Things you can and should change:

  • Your advertising allocations – People are stuck at home these days, and guess where they are spending a majority of their time? Online! According to Forbes, total internet hits have increased between 50 and 70 percent. In addition, MultiView’s own association-branded publications have seen a 30% increase in engagement rates since mid-March. That means it’s time to consider re-allocating your budget to these digital channels that are seeing an uptick in traffic.Tyler Huckabee, MultiView’s senior account manager and team lead said, “We have seen a massive migration and focus on the web that has led our advertiser’s target audience to increase content consumption as well as open up highly valuable opportunities to reach them, and do so more frequently.” Simply put – whether it’s programmatic, paid search, content marketing, email or social media, there are LOADS of potential advertising opportunities out there.

    As Monica Gellar from TV’s Friends once said, “You wanna hit ‘em all, and you wanna mix ‘em up.” Huckabee added, “It is extraordinarily important to make each ad, regardless of the paid media vehicle, meaningful in a way that it promotes a genuine and lasting impression.”

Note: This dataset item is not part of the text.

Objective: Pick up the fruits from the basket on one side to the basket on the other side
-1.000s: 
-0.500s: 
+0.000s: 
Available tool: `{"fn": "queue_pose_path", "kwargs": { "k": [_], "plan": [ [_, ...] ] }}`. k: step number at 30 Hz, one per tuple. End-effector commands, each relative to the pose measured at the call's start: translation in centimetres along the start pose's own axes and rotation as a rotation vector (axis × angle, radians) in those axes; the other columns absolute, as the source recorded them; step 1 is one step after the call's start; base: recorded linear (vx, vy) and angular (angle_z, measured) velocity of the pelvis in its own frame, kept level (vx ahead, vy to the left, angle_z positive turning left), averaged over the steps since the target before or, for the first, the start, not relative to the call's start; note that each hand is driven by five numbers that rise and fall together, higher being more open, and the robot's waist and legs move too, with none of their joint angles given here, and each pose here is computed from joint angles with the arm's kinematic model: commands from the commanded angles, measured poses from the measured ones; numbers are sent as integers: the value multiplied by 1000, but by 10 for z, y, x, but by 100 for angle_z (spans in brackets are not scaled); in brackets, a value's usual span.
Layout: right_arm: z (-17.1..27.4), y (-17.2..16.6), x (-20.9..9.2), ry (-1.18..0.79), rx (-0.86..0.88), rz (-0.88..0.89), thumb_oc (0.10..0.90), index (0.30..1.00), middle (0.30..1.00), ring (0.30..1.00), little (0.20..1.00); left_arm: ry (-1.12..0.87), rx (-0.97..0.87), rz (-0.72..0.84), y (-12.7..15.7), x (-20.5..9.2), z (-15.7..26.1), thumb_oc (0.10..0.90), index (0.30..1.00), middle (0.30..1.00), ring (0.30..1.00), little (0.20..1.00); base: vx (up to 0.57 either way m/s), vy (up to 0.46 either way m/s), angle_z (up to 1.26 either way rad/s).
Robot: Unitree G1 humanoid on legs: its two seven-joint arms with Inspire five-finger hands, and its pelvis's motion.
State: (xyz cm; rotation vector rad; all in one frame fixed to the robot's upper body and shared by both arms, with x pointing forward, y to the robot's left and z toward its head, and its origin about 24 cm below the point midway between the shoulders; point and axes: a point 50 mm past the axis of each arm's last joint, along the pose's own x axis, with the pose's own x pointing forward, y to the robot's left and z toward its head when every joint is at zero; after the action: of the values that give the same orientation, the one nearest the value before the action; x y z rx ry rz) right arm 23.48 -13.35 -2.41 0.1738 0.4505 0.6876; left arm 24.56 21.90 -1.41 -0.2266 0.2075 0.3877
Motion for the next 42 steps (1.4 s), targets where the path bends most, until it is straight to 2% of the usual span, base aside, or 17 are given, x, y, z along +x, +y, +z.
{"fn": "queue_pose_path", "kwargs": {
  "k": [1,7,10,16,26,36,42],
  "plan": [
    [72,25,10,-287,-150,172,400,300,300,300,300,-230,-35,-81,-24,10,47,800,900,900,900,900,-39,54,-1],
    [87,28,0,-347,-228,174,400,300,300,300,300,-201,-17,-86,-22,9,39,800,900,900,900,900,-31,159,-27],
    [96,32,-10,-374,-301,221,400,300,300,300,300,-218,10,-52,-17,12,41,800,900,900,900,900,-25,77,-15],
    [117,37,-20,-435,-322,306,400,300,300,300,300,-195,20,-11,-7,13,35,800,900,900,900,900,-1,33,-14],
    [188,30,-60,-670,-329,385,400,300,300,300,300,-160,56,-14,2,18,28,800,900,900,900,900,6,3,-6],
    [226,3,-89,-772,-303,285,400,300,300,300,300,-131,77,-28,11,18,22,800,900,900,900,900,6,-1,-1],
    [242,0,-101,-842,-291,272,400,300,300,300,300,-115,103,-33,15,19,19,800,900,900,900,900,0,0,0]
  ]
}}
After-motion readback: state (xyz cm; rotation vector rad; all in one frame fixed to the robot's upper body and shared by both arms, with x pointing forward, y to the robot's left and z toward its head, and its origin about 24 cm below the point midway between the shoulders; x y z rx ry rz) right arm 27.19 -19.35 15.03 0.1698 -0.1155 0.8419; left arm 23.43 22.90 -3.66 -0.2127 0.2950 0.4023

  • Your message – Now is the time to embrace the empathetic side of marketing you’ve heard so much about. It’s time to put yourself in your customers’ shoes, and try to see the world through their fearful and reactive eyes. By doing this, you open your mind to new messaging that not only promotes your product/service, but that also quells the fears of those you hope to serve. I realize I made that sound like a simple snap of the fingers to change your messaging overnight, but with some careful thought you can make this work (stay tuned for another blog covering this very subject).
  • Your outlook – Most hard times are temporary, so keeping a positive outlook and maintaining an adaptable mindset are crucial. Think about resiliency, and focus on now … but don’t forget to plan for and take steps toward the future.
  • Your visibility – Bennett adds, “In a time of crisis, consumers need to SEE you. When brands lose affinity, it makes it that much more difficult to make it through to the other side.” Therefore, you need to be sure to keep your name, your message, your mission and your value updated and in the forefront of your customers’ and prospects’ minds at all times.

So, remember: Now is not the time to run scared in panic, ditching ad spend expenses without strategically considering the long-term effects. Instead, re-focus your marketing efforts and stay the course, because as Bennett said, “Without advertising, brands either get forgotten or allow competition into their space.”